Tenho simpatia porque gosto deste mundo, em que o valor de cada um depende de seus atos, e não da nascença ou do tamanho. Assim como gosto que o heroísmo não seja a prerrogativa de uma casta, mas uma chance para o homem qualquer descobrir e afirmar sua grandeza.

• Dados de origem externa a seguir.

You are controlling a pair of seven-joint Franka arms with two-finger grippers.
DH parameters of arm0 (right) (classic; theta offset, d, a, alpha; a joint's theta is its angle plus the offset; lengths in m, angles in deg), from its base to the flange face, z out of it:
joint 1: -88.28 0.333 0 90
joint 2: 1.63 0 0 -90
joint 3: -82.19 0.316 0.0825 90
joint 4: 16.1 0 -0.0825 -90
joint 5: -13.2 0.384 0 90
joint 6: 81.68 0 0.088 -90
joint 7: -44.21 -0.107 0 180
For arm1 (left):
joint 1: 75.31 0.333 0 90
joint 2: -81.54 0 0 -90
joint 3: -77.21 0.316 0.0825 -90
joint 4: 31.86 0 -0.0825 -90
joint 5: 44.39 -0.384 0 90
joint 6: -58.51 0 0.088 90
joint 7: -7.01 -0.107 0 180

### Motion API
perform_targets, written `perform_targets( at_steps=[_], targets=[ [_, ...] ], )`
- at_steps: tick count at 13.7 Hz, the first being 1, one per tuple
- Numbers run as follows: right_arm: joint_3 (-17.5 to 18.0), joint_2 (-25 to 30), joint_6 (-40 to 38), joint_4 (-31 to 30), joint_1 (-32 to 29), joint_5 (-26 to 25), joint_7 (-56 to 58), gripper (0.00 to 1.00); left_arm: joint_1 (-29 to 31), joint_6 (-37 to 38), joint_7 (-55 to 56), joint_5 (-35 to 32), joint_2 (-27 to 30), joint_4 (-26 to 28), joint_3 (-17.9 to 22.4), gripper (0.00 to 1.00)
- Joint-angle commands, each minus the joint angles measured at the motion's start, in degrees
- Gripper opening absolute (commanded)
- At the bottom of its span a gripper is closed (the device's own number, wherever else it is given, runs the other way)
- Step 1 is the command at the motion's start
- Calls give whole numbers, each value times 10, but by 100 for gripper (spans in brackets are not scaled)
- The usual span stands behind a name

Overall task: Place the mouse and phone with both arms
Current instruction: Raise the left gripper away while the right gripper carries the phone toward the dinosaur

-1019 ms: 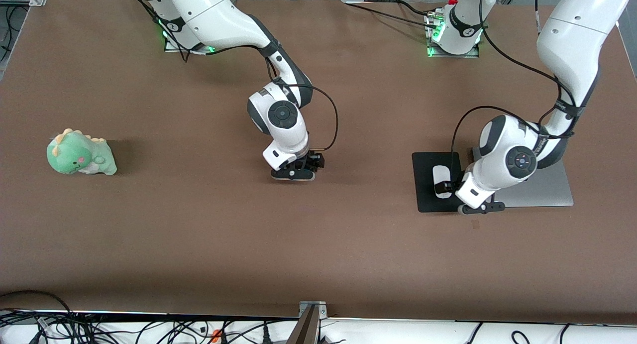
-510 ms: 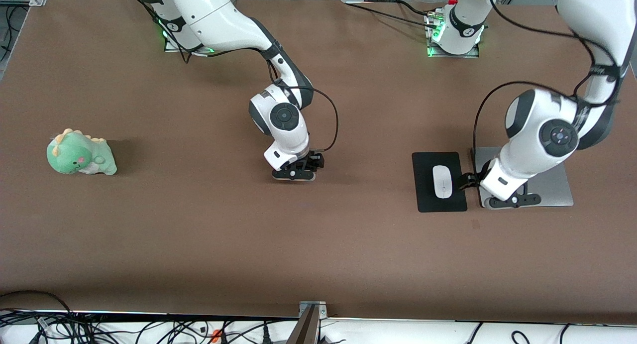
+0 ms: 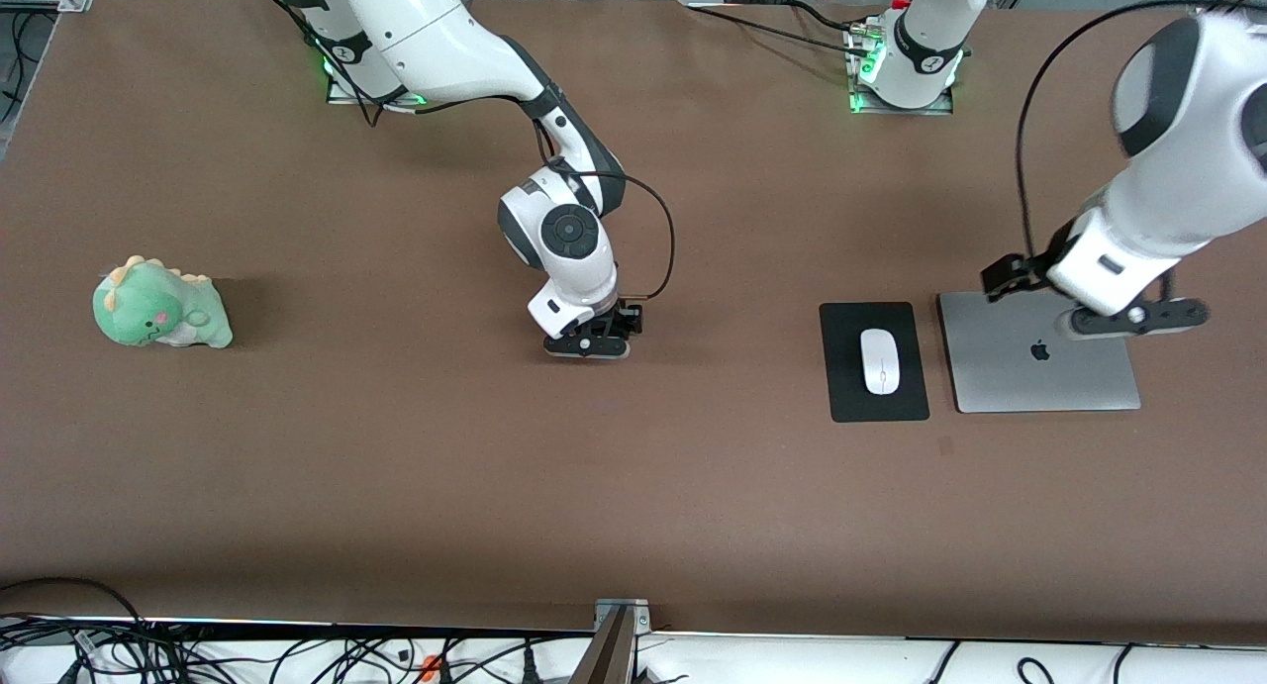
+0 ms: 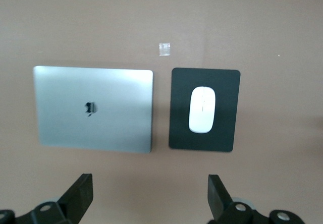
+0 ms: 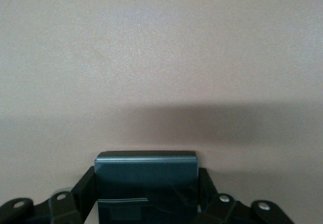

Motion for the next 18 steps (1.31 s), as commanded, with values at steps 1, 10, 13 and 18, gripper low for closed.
perform_targets(
  at_steps=[1, 10, 13, 18],
  targets=[
    [-6, -8, 1, 13, 6, -1, 2, 57, 6, 77, -22, 12, -9, -73, -4, 100],
    [-3, 16, -204, 112, -92, 11, 144, 32, -63, 114, -32, 30, 66, -71, 62, 100],
    [-10, 38, -239, 99, -132, 46, 220, 31, -174, 115, -37, 40, 70, -66, 192, 100],
    [-55, 106, -185, -38, -175, 45, 303, 29, -231, 95, -38, 63, 85, -30, 269, 100]
  ],
)
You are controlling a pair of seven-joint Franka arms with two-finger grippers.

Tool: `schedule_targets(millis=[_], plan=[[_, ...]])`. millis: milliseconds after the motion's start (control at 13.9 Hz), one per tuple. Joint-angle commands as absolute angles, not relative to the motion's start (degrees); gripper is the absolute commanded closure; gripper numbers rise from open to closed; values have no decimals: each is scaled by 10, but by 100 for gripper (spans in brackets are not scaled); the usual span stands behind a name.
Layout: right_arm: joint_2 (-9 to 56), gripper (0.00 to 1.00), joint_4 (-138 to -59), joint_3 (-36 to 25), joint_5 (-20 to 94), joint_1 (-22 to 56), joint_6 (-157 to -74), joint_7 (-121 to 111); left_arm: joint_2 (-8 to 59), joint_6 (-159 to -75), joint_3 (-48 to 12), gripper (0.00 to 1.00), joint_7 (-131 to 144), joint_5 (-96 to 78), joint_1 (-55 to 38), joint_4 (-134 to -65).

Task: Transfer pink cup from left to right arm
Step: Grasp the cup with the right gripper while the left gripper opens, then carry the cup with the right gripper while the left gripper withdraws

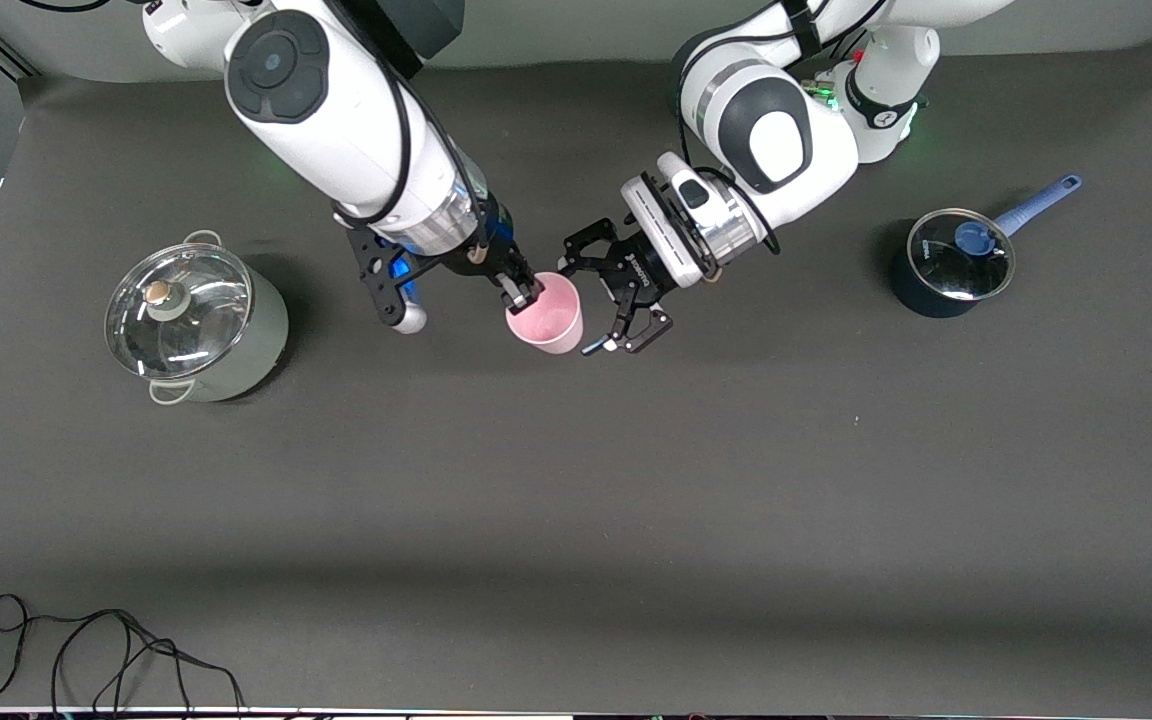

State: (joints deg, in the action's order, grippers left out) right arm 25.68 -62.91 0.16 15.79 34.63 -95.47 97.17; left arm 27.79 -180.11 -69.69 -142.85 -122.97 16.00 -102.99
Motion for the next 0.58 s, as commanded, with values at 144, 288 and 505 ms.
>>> schedule_targets(millis=[144,288,505], plan=[[234,100,-626,0,150,306,-911,806,276,-1846,-662,1,-1403,-1237,151,-1031],[217,100,-627,-1,150,270,-868,720,277,-1850,-654,1,-1396,-1234,170,-1045],[194,100,-628,-1,149,203,-795,577,277,-1846,-656,1,-1398,-1223,227,-1060]])
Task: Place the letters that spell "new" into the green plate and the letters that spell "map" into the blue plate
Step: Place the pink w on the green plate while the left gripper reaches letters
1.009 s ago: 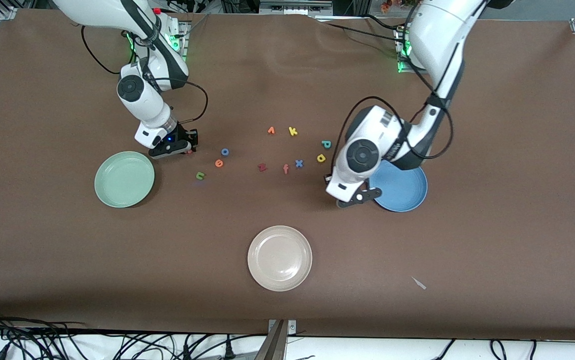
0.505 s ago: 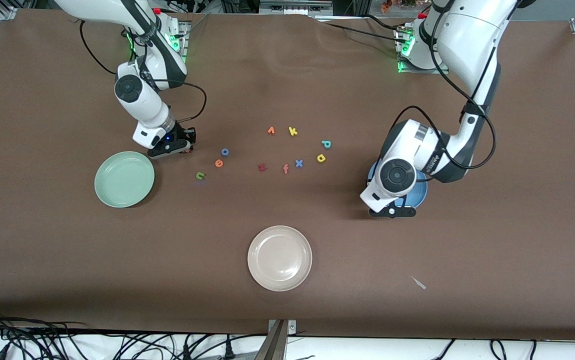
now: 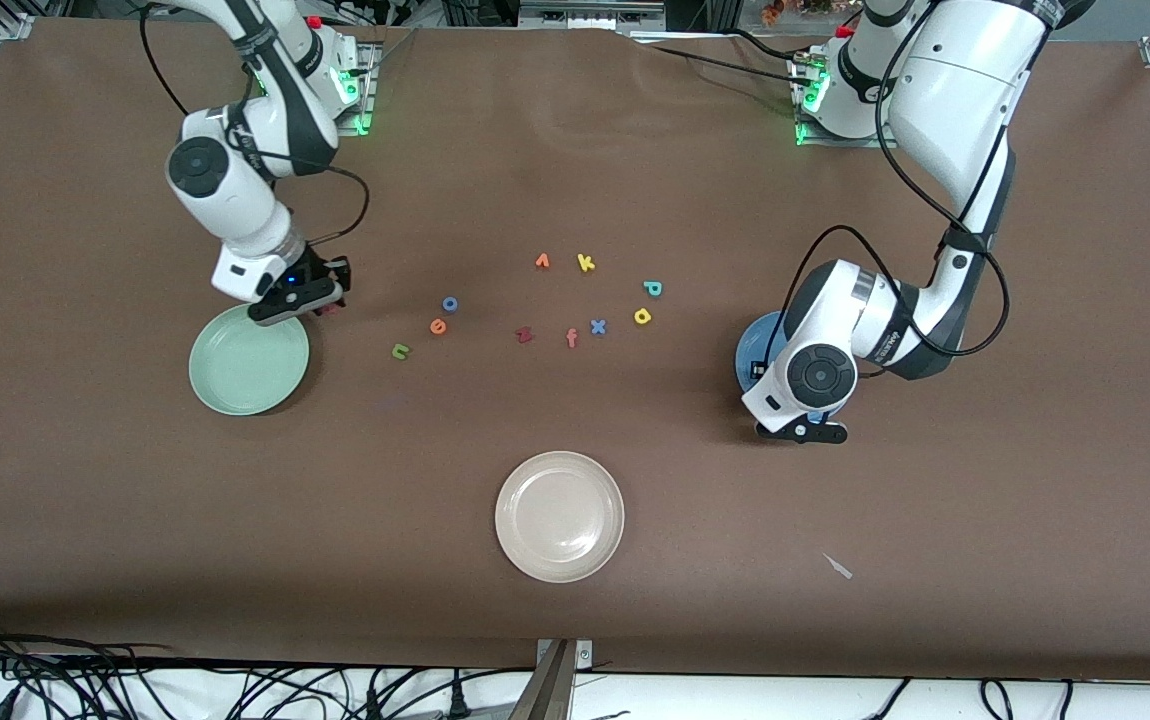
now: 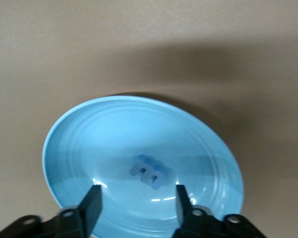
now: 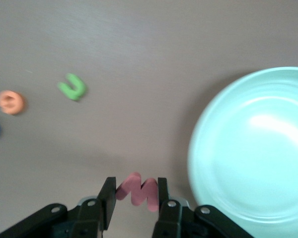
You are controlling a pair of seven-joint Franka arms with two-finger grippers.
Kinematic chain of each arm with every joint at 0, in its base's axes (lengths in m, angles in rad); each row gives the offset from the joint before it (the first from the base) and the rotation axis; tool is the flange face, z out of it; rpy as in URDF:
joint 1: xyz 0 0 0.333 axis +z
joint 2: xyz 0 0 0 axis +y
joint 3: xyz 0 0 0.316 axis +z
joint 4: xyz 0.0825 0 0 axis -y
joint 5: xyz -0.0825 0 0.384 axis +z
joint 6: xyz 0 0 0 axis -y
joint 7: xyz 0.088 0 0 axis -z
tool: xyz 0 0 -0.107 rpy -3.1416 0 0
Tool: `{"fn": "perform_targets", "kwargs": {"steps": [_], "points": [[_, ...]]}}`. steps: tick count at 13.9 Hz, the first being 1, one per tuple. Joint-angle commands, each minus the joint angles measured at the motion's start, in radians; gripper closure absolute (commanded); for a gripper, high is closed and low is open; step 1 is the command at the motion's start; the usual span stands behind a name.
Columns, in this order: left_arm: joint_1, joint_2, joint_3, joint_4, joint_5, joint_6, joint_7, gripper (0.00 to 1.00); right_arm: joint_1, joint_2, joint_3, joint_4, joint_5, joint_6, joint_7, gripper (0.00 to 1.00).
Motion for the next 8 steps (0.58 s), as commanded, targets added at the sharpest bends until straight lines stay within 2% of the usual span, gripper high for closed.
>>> {"fn": "perform_targets", "kwargs": {"steps": [1,3,5,8], "points": [[-0.014,-0.030,-0.042,0.014,0.014,-0.032,-0.003,0.00,-0.010,-0.009,-0.093,0.019,-0.008,-0.013,-0.189,0.72],[-0.014,-0.031,-0.097,0.028,-0.041,-0.034,-0.099,0.00,-0.015,0.000,-0.128,0.026,-0.007,-0.013,-0.239,0.71],[-0.028,-0.028,-0.151,0.054,-0.053,-0.032,-0.211,0.00,-0.016,0.007,-0.128,0.026,-0.007,-0.010,-0.231,0.66],[-0.095,-0.007,-0.160,0.066,-0.059,-0.020,-0.337,0.00,-0.016,0.008,-0.128,0.026,-0.004,-0.005,-0.231,0.66]]}}
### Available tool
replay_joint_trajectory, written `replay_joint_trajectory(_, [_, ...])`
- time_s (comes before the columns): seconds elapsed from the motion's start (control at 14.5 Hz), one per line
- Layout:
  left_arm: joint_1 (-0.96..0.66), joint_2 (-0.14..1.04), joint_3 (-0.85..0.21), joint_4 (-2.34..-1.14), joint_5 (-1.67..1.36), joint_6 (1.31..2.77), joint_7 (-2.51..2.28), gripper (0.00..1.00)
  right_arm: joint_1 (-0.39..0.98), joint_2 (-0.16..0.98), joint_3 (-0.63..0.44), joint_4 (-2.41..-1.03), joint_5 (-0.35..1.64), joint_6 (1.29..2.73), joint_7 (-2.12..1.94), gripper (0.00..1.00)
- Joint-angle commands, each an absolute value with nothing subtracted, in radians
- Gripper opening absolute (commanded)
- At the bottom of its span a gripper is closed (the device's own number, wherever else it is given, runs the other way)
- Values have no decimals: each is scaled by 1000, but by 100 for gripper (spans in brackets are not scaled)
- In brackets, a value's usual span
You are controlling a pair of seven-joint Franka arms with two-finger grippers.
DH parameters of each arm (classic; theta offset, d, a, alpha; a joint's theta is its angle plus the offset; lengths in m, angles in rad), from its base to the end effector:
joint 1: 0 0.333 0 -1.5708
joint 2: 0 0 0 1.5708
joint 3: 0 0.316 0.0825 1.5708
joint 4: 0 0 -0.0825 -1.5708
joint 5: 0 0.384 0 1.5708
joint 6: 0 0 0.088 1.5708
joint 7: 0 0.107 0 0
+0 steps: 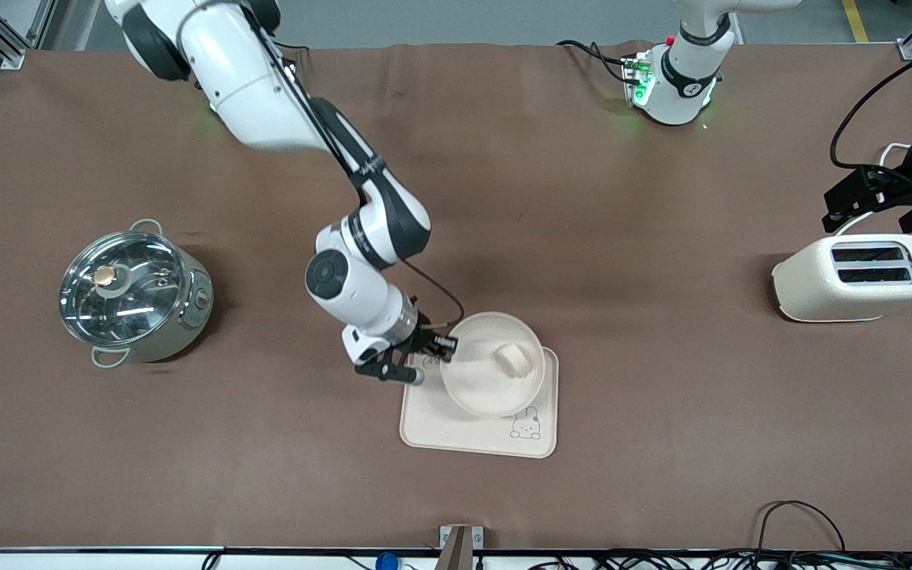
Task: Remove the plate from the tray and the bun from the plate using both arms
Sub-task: 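Lift the plate off the tray, set it beside the tray, release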
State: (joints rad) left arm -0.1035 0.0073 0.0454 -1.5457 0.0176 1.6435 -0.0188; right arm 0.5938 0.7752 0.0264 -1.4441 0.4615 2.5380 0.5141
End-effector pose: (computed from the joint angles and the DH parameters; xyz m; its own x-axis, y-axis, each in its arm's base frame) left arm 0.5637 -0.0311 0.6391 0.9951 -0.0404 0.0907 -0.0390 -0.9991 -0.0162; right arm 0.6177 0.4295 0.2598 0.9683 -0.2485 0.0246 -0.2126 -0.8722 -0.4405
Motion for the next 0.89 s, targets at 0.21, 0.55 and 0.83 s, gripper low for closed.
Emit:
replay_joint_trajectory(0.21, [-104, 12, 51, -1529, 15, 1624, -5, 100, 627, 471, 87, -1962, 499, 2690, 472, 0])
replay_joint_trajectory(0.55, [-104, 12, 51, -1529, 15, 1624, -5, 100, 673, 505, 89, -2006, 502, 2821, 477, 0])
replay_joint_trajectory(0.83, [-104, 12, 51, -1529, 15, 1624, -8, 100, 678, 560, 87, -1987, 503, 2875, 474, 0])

Tenho desconfiança porque, à força de esperar que provas extraordinárias nos revelem ao mundo e a nós mesmos, acabamos esquecendo o valor das coisas ordinárias. Celebramos o heroísmo só em aventuras espetaculares e mal sabemos reconhecê-lo na persistência das tarefas difíceis, às vezes repetitivas, do cotidiano.
De qualquer forma, assistir ao filme e conversar com os jovens espectadores me trouxe um certo conforto. Pelo visto, se um Senhor dos Anéis ameaçasse nosso mundo, os jovens de hoje acorreriam, prestes a erguer seus modestos punhais contra o poder terrificante de tamanho inimigo -dispostos, sem dúvida, a encarar o supremo sacrifício.
Será? Em todo caso, eles acorreram com entusiasmo para ver, no cinema, a história de Frodo Bolseiro. Agora, só resta esperar que, embora inspirados pela coragem do hobbit, na hora do vamos ver, eles não se contentem, por exemplo, com um videogame de "O Senhor dos Anéis".